Your answer should hold exactly the lines from the line containing "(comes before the" through the end of the entries that follow.

==== Available data ====

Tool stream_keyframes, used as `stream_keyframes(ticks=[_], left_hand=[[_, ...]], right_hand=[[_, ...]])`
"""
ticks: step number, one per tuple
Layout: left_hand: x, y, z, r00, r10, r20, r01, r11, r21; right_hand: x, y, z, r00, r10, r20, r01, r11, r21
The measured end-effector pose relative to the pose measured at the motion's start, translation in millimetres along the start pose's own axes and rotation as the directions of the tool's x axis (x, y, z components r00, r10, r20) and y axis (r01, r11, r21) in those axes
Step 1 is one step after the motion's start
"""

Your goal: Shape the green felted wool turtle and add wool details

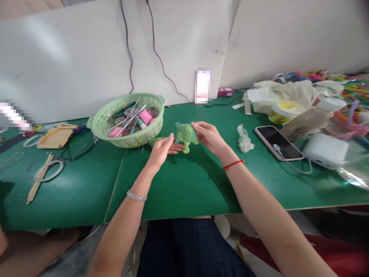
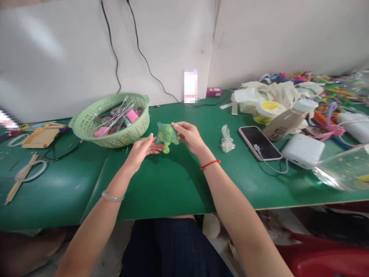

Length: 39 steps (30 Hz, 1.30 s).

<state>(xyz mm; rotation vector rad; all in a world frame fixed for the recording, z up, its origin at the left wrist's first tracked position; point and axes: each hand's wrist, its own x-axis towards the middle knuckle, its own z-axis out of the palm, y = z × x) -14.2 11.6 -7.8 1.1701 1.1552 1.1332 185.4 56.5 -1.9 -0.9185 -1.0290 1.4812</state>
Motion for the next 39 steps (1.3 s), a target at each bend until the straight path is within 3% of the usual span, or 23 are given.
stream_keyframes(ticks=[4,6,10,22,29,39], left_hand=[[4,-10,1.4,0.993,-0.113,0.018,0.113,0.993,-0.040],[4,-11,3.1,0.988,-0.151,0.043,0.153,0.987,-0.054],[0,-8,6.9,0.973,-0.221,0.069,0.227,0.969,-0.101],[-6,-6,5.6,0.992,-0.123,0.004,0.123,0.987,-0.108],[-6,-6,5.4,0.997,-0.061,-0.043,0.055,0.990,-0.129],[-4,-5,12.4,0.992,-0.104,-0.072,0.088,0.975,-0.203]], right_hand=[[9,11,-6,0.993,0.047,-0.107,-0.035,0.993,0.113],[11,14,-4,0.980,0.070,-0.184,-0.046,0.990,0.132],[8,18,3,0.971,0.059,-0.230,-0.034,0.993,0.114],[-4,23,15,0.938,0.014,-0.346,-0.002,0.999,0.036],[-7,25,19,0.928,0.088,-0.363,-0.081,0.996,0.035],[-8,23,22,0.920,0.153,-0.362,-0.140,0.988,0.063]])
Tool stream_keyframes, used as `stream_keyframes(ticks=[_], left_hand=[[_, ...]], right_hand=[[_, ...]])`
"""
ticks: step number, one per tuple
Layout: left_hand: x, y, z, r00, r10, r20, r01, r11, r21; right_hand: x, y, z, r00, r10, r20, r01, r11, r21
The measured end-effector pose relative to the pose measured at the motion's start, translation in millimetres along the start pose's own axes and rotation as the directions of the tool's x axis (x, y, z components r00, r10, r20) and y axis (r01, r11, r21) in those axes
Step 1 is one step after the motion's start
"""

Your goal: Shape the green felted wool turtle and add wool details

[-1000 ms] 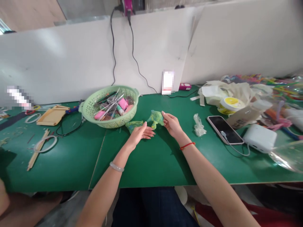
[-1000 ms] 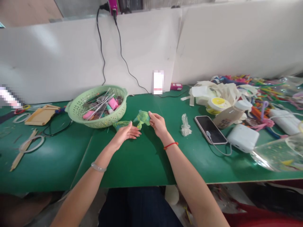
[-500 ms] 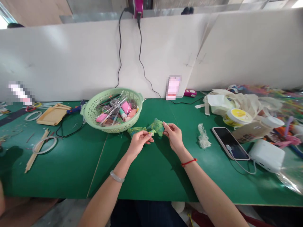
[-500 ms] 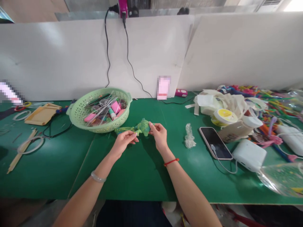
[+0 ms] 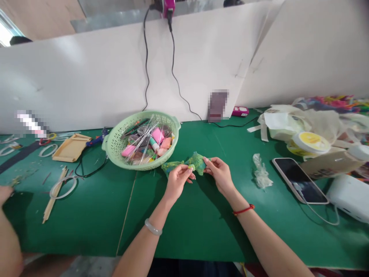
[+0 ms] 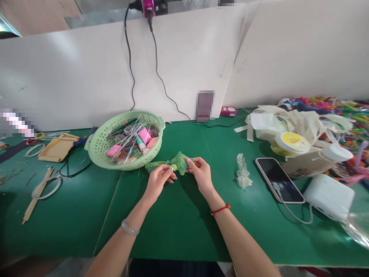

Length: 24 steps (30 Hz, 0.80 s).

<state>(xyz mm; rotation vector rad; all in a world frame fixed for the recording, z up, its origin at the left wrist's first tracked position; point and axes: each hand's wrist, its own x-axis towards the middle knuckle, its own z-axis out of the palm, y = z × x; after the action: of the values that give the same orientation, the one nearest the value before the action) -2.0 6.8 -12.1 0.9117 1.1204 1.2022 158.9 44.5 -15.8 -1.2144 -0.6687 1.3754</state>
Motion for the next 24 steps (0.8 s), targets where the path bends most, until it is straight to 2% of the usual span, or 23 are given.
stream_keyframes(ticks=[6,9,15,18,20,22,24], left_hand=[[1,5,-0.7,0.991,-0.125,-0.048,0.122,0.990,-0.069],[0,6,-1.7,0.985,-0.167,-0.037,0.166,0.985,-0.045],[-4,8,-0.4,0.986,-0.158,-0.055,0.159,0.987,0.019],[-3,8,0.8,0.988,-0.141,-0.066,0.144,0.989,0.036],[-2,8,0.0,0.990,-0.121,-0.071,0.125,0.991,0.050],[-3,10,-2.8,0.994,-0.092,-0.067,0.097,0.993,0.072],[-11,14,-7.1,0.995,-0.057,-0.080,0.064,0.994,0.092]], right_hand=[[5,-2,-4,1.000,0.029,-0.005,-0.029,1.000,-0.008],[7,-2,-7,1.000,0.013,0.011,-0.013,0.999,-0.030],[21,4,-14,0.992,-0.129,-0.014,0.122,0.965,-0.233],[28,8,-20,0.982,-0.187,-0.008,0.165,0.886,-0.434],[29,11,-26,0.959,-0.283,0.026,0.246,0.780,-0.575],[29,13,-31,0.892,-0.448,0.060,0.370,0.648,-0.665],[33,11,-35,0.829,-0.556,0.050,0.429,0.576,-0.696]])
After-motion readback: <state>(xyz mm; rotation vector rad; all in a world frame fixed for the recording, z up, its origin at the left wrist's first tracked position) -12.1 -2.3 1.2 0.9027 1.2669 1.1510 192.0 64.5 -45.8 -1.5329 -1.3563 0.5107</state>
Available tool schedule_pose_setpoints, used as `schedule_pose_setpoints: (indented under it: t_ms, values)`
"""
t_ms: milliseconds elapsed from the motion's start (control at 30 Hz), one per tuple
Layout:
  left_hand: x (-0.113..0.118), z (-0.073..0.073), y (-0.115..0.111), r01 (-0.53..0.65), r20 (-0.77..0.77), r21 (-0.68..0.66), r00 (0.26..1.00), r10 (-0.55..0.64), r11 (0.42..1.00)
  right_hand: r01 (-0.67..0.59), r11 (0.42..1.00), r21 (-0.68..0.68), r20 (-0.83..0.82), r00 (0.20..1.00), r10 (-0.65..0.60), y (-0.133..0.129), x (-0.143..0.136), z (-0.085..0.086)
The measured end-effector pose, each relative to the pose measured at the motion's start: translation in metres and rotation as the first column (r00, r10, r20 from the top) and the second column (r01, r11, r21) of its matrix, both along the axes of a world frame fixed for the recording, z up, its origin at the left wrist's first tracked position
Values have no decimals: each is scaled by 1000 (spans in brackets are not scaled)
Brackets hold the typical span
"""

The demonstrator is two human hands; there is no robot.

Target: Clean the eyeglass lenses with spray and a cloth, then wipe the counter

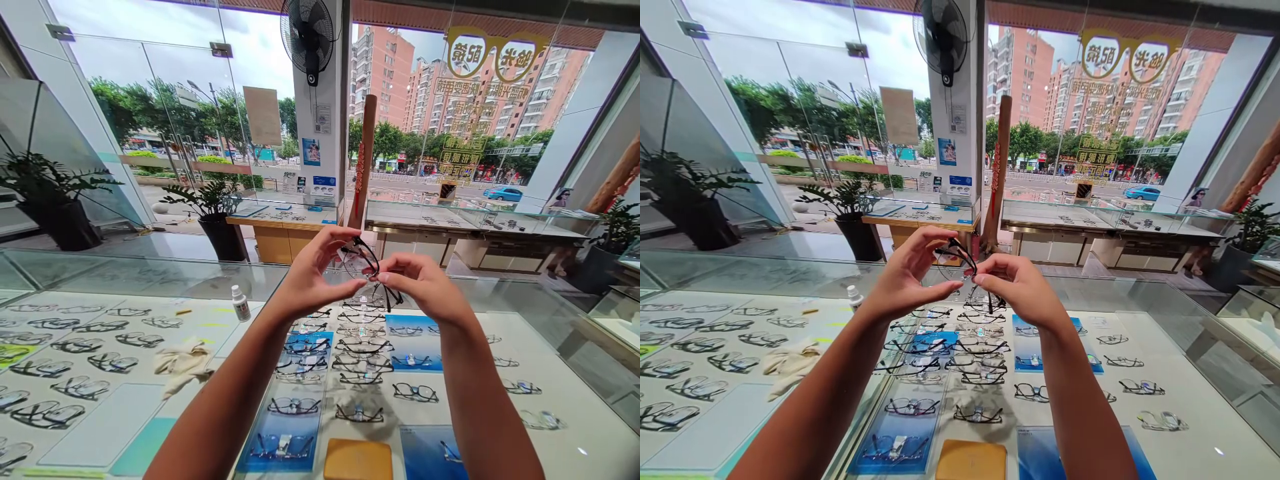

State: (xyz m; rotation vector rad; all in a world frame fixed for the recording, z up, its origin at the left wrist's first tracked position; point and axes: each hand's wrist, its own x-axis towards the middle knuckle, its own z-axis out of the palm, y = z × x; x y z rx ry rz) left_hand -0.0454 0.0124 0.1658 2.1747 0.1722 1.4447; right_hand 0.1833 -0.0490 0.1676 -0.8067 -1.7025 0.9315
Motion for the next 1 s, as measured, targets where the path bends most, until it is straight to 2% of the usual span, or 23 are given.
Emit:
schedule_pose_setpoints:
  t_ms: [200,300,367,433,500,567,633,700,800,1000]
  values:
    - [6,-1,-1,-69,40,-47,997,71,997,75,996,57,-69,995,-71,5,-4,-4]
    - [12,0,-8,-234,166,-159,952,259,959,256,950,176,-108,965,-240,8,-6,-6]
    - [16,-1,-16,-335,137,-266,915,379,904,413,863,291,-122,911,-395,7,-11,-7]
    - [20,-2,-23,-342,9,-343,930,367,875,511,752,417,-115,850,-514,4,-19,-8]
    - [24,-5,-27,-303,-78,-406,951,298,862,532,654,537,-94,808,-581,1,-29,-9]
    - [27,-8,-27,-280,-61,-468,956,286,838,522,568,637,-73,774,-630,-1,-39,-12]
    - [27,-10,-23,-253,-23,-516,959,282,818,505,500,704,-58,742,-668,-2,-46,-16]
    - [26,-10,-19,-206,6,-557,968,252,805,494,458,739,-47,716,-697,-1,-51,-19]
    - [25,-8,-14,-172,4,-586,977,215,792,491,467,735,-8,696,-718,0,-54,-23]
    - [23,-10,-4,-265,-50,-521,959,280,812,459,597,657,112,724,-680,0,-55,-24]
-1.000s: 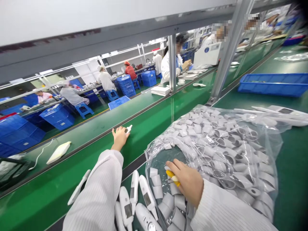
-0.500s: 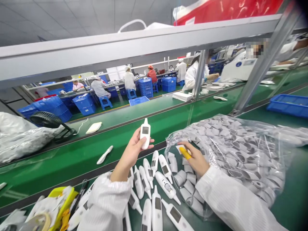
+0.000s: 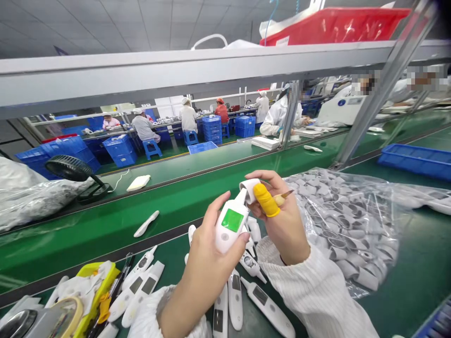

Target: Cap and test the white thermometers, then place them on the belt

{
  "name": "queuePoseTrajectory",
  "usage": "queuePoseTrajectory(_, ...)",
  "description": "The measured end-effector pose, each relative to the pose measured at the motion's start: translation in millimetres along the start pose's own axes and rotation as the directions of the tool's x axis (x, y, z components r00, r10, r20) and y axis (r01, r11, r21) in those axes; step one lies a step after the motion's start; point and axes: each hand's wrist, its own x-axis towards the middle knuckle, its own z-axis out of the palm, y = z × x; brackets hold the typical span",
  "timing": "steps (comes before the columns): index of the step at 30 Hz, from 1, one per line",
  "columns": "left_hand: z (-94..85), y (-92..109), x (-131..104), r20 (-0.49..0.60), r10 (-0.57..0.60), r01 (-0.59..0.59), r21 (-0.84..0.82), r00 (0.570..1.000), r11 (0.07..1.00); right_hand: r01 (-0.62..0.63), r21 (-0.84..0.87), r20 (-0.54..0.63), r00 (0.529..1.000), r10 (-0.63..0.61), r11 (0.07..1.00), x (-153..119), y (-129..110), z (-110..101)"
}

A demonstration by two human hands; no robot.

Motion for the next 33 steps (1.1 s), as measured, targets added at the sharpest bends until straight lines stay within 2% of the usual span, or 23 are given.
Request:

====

## Your solution
  "timing": "steps (comes before the columns): index of the step at 30 Hz, from 1, one per line",
  "columns": "left_hand: z (-94..85), y (-92..109), x (-131..104), r20 (-0.49..0.60), r10 (-0.57..0.60), r01 (-0.59..0.59), r21 (-0.84..0.82), r00 (0.570..1.000), r11 (0.07..1.00); right_hand: r01 (-0.62..0.63), r21 (-0.84..0.87), r20 (-0.54..0.63), r00 (0.529..1.000), r10 (-0.63..0.61), r11 (0.07..1.00), x (-153..119), y (-129..110), z (-110..101)"
}

A demonstration by two human hands; no robot.

Motion for the next 33 steps (1.1 s), as measured, targets added at the sharpest bends until straight lines stay within 2% of the usual span, or 23 are given.
Request:

No additional lines are needed for this answer.